O discernimento espiritual é a chave de toda a oração. Assim o assinalou energicamente Inácio de Loyola; assim o destacaram depois muitos crentes. O discernimento continua sendo experiência pessoal, no sentido mais profundo deste termo: cada um deve excutar a voz de Deus e realizá-la, correspondendo a ela de maneira criativa.

 Xavier Pikaza

[Pikaza, Xavier. Verbete: Oração. Em: Dicionário de Conceitos Fundamentais do Cristianismo. Dirigido por Casiano Floristán Samanes e Juan-José Tamayo-Acosta. Tradução Isabel Fontes Leal Ferreira e Ivone de Jesus Barreto. – São Paulo: Paulus, 1999, p. 545. – (Coleção dicionários).]

Há uma voz que nos fala leve e suavemente na oração.  Raramente ela o faz de forma incisiva, não sendo de sua natureza manifestar-se com estrépito. Preferível seria dizer que ela fala em sussurros, com tal suavidade que se torna quase inaudível. Isso se dá porque o seu órgão de escuta não é, nesse caso, o ouvido, mas o coração. Daí também porque raras vezes, no bulício do mundo em que a maioria de nós está imerso, ela consegue ser ouvida. E com isso perdemos um tesouro de valor inestimável.

A voz que nos fala na oração, que não é outra senão a voz de Deus, exige alguns requisitos para que possa se fazer ouvir e produzir resultados. Sem tais requisitos mínimos será vã qualquer tentativa de acessá-la. Aqui eu gostaria de destacar especialmente dois, quais sejam, o silêncio e a disponibilidade.
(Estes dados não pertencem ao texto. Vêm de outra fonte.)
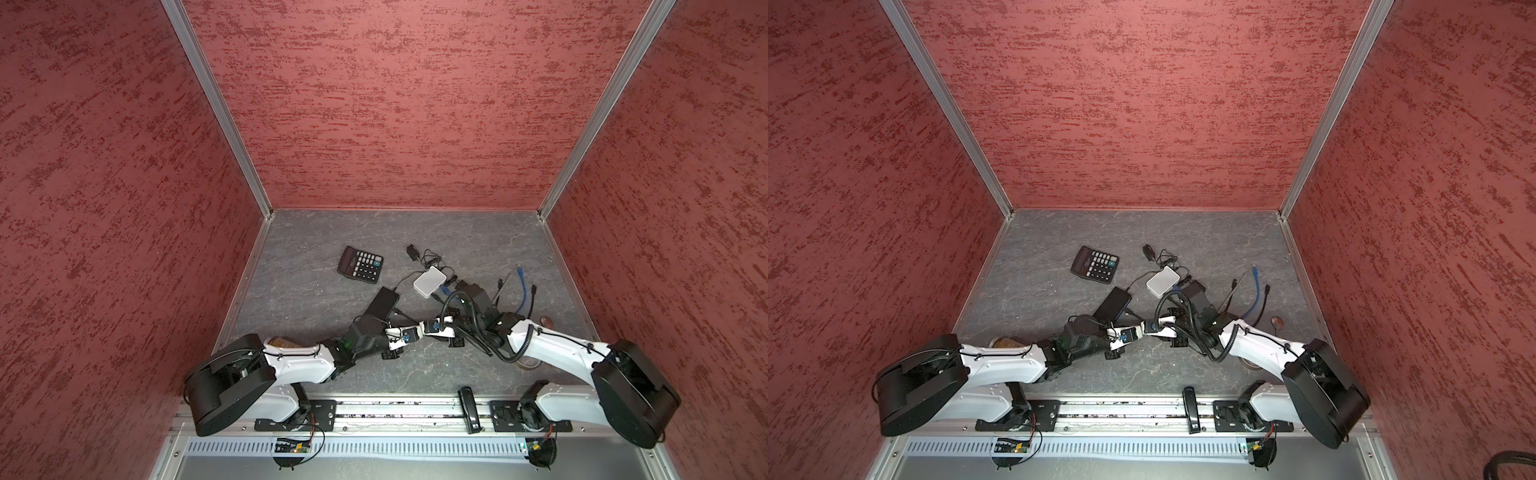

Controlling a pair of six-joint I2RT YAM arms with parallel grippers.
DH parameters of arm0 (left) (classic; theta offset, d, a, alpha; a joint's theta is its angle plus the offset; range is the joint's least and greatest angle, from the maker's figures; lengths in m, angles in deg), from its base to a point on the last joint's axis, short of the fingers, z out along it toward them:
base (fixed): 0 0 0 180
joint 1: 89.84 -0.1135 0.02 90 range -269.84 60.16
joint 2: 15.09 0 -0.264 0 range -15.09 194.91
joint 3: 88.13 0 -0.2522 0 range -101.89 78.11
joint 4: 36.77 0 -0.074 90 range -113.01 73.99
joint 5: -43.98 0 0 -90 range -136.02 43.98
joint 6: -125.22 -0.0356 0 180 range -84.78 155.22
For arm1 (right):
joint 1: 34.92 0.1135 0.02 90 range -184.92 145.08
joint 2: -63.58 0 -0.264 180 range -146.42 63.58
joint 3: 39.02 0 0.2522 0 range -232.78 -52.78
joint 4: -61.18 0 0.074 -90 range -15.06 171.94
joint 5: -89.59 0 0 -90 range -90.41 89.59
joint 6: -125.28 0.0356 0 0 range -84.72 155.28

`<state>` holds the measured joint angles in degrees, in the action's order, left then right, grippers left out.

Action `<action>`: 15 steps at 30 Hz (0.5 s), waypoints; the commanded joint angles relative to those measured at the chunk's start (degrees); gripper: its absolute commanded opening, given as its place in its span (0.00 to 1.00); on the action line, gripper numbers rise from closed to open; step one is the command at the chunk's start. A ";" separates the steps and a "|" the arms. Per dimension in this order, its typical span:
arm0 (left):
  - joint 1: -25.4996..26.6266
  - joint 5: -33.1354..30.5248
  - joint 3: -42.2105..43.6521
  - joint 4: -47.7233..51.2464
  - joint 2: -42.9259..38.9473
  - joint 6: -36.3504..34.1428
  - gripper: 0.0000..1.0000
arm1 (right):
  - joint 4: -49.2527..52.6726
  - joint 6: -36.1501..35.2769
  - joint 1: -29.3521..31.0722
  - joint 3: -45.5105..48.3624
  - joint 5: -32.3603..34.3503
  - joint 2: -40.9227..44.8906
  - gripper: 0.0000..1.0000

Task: Insert the plug into the switch port

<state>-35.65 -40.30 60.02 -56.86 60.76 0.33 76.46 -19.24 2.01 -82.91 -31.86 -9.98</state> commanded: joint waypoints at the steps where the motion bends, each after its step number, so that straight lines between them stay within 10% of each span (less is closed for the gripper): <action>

O ato de se colocar numa atitude orante pressupõe como requisito número um o silêncio. Este silêncio tem muitos sentidos. Não se trata apenas de silenciar a palavra, mas, antes de tudo, silenciar o diálogo interior, essa tagarelice a que todos nós nos entregamos em todos os momentos de nossa vida de vigília. Paralelo a esse, urge igualmente silenciar o corpo, que participa na oração muito mais do que se poderia supor. Eu diria que o silenciar da mente e do corpo devem acontecer mais ou menos simultaneamente, pois um reforça e favorece o outro. Quando eu silencio a mente, meu corpo responde automaticamente com uma certa quietude e este, por sua vez, ao aquietar-se, também favorece a cessação do diálogo interior.

Isso quer dizer que a posição em que mantemos nosso corpo durante a oração tanto pode contribuir quanto dificultar a oração, determinando, inclusive, a profundidade que atingiremos em nosso exercício de recolhimento interior.

Uma vez aquietados corpo e mente, segue-se o segundo requisito, a disponibilidade. Ao usar aqui a palavra disponibilidade estou me referindo à abertura necessária ao orante para escutar a voz que lhe falará ao coração. Creio que todos nós temos um itinerário a seguir, e a oração é uma das formas privilegiadas de acesso a esse itinerário. Mas para que ele nos seja revelado, precisamos manter uma atitude de total receptividade. Depois, resta seguir as indicações que essa profunda voz interior vai nos dando de forma gradativa e suave. À medida que formos executando as intuições que nos vão sendo fornecidas durante a oração, os resultados começarão a se fazer notar. E isso fará crescer sempre mais em nosso íntimo a convicção de que estamos na trilha certa, aquela trilha que é única e que está destinada exclusivamente a nós próprios.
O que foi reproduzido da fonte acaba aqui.